Re: kicking non-fresh member from array?

"Mike Snitzer" <snitzer@xxxxxxxxx> · Thu, 18 Oct 2007 15:04:27 -0400

On 10/18/07, Goswin von Brederlow <brederlo@xxxxxxxxxxxxxxxxxxxxxxxxxxx> wrote:
> "Mike Snitzer" <snitzer@xxxxxxxxx> writes:
>
> > All,
> >
> > I have repeatedly seen that when a 2 member raid1 becomes degraded,
> > and IO continues to the lone good member, that if the array is then
> > stopped and reassembled you get:
> >
> > md: bind<nbd0>
> > md: bind<sdc>
> > md: kicking non-fresh nbd0 from array!
> > md: unbind<nbd0>
> > md: export_rdev(nbd0)
> > raid1: raid set md0 active with 1 out of 2 mirrors
> >
> > I'm not seeing how one can avoid assembling such an array in 2 passes:
> > 1) assemble array with both members
> > 2) if a member was deemed "non-fresh" re-add that member; whereby
> > triggering recovery.
> >
> > So why does MD kick non-fresh members out on assemble when its
> > perfectly capable of recovering the "non-fresh" member?  Looking at
> > md.c it is fairly clear there isn't a way to avoid this 2-step
> > procedure.
> >
> > Why/how does MD benefit from this "kicking non-fresh" semantic?
> > Should MD/mdadm be made optionally tolerant of such non-fresh members
> > during assembly?
> >
> > Mike
>
> What if the disk has lots of bad blocks, just not where the meta data
> is? On every restart you would resync and fail.
>
> Or what if you removed a mirror to keep a snapshot of a previous
> state? If it auto resyncs you loose that snapshot.

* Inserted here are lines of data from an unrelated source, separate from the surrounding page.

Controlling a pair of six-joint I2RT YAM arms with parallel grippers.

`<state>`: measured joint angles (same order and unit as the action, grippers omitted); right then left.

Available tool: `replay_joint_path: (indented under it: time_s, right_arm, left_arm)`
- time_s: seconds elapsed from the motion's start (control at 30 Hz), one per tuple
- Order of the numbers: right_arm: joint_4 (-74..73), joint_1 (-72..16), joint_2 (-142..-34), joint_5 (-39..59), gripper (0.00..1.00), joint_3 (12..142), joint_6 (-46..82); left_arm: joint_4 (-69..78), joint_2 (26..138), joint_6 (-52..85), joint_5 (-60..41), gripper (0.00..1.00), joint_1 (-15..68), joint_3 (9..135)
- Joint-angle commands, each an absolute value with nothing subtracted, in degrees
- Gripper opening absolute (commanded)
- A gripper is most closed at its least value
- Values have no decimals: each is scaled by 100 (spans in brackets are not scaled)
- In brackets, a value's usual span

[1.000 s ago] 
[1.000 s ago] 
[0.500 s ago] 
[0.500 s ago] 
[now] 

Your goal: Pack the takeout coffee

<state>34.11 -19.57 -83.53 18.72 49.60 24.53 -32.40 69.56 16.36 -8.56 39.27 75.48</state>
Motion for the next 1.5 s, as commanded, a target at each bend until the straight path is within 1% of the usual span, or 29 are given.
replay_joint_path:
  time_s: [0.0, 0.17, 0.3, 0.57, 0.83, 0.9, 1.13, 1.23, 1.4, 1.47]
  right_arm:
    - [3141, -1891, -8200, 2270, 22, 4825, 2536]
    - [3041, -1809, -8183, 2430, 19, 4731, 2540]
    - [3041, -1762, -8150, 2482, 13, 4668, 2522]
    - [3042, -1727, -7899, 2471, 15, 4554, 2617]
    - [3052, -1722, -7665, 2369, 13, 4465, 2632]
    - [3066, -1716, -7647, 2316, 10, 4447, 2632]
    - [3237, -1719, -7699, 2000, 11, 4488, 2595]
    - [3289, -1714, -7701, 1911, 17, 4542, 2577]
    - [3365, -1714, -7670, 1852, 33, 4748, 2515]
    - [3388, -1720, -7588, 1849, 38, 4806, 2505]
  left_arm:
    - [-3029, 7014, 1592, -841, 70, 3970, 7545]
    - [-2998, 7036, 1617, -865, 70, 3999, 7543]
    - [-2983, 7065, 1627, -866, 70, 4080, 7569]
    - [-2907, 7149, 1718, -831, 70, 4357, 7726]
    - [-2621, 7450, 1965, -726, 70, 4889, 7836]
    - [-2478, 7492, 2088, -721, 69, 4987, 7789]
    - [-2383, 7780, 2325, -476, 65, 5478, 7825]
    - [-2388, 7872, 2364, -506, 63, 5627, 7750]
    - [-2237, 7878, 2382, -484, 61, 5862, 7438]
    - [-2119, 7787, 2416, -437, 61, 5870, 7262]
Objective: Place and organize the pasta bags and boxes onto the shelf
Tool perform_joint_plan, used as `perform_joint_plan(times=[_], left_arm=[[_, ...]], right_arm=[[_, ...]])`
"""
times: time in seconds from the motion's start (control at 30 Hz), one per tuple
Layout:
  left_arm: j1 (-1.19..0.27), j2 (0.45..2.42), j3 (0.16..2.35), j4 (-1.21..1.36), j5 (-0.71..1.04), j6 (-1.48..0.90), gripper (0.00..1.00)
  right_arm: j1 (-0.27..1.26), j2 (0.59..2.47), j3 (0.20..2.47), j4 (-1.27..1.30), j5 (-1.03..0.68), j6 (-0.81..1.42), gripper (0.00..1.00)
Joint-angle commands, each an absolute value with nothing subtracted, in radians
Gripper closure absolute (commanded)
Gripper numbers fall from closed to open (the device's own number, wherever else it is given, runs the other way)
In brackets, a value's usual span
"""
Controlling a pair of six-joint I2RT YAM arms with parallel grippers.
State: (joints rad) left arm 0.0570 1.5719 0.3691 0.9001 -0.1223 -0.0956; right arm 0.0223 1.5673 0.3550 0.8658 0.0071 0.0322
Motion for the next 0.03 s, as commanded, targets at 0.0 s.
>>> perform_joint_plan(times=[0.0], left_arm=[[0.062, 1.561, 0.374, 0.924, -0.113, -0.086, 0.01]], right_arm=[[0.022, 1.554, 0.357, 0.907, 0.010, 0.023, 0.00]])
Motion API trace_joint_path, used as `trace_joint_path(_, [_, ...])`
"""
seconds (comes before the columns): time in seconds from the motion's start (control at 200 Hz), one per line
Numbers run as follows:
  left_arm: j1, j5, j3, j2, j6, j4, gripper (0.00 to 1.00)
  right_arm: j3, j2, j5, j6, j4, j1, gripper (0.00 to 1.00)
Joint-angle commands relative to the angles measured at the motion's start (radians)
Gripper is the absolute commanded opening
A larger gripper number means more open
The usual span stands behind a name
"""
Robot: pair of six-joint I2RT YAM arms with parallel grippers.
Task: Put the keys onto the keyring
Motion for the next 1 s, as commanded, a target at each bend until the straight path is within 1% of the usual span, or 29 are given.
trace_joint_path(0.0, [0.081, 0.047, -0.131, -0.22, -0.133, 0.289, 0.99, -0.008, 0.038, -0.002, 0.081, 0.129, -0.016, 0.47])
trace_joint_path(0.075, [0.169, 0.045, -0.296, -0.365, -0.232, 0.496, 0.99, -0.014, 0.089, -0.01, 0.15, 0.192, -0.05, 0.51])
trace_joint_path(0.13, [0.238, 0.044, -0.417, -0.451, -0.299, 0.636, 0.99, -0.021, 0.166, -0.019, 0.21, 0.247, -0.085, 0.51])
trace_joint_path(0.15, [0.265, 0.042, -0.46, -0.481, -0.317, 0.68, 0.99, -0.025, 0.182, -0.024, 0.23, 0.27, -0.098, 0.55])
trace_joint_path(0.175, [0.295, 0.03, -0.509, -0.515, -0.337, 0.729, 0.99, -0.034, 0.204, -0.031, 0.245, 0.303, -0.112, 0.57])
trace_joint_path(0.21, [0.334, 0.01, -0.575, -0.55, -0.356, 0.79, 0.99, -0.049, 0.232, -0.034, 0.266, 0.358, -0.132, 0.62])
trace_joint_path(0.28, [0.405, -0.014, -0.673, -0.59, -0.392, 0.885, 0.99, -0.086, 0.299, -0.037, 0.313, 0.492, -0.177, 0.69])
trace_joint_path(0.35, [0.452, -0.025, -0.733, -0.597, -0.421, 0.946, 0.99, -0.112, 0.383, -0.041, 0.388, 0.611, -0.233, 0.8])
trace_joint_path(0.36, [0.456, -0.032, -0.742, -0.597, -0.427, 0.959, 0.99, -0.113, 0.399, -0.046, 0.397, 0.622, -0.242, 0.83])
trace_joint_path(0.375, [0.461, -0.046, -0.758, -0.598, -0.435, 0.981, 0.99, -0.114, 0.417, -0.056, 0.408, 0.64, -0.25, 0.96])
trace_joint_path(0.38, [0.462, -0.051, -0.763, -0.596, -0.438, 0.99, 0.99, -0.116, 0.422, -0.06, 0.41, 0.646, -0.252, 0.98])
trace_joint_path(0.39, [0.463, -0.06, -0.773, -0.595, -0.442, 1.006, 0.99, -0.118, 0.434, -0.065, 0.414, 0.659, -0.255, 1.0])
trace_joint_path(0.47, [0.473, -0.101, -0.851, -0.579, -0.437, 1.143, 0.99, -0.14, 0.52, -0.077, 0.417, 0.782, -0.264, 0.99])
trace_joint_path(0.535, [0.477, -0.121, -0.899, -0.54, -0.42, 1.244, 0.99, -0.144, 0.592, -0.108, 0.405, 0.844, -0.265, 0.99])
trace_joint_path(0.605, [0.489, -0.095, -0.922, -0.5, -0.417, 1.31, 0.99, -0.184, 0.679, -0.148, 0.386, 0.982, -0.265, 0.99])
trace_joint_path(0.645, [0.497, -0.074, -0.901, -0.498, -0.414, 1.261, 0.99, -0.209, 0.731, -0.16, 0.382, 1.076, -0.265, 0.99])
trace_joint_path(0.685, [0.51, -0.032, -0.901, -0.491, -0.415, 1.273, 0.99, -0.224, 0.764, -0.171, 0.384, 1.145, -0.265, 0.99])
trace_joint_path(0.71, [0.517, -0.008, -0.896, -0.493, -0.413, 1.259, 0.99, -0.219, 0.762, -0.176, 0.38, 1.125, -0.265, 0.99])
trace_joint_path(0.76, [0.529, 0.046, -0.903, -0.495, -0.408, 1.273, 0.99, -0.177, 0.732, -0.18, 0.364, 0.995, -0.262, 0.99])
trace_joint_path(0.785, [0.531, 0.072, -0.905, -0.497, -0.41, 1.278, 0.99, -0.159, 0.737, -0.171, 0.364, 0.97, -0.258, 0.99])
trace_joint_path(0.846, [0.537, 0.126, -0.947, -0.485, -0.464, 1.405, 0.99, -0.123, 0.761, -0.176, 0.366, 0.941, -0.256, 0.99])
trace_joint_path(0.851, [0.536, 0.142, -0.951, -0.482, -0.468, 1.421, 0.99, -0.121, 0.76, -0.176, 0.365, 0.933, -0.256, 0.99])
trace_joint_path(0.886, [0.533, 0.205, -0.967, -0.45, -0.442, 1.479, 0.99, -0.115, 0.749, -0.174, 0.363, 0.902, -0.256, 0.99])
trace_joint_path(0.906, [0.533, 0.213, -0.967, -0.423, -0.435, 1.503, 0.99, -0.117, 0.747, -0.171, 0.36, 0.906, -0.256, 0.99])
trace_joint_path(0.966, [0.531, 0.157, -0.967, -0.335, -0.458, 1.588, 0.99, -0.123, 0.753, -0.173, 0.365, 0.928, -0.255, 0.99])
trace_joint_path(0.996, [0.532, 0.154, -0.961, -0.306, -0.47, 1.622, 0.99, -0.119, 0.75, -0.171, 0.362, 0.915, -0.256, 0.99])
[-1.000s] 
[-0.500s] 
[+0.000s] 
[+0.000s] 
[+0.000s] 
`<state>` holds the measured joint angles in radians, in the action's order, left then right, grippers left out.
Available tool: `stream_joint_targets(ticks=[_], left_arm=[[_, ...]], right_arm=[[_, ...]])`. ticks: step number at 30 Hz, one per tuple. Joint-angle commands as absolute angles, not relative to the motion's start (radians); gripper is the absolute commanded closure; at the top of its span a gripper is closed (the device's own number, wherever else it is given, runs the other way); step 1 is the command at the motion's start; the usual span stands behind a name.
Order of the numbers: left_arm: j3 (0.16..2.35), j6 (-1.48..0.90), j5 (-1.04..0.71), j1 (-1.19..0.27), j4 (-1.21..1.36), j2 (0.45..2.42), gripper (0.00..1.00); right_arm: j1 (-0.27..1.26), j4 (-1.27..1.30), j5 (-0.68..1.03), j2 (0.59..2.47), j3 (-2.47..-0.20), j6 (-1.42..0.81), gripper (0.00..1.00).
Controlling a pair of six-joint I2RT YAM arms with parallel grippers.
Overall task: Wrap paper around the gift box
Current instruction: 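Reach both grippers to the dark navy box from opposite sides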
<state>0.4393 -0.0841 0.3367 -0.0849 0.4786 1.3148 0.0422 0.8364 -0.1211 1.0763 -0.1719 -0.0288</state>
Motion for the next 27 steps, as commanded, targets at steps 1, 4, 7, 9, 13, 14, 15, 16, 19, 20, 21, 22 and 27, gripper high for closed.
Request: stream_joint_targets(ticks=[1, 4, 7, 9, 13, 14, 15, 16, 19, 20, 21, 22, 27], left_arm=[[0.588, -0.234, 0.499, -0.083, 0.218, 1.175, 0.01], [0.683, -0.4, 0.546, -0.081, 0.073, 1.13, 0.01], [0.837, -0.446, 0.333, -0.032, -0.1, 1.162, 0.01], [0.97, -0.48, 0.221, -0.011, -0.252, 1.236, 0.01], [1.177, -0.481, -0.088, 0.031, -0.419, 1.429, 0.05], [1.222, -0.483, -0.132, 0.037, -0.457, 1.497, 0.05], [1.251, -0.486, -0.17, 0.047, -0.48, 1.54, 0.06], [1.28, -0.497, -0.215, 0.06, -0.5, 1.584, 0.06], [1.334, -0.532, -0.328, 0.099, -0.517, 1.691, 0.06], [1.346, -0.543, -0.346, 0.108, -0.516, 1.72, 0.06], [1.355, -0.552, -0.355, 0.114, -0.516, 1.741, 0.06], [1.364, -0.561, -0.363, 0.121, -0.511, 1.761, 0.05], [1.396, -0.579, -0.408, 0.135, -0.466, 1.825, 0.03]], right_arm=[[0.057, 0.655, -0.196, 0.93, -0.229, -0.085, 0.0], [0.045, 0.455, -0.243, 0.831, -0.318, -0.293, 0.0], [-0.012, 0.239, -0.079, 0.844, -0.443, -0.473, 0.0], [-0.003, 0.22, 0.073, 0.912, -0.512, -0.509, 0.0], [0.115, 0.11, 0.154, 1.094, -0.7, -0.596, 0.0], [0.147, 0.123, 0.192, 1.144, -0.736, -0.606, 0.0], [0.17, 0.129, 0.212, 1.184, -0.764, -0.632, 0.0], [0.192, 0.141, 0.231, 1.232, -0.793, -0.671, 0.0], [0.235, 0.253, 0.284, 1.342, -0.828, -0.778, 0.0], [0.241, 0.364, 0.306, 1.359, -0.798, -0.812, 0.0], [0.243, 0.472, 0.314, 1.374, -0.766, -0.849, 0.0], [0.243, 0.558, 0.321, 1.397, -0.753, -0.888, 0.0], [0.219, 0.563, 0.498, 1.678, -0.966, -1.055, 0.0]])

Both of your examples are fairly tenuous given that such members
shouldn't have been provided on the --asemble commandline.  I'm not
talking about auto assemble via udev or something.  But auto assemble
via udev brings up an annoying corner-case when you consider the 2
cases you pointed out.

So you have valid points.  This leads to my last question; having the
ability to _optionally_ tolerate (repair) such stale members would
allow for greater flexibility.  The current behavior isn't conducive
to repairing unprotected raids (that mdadm/md were told to assemble
with specific members) without taking steps to say "no I really
_really_ mean it; now re-add this disk!".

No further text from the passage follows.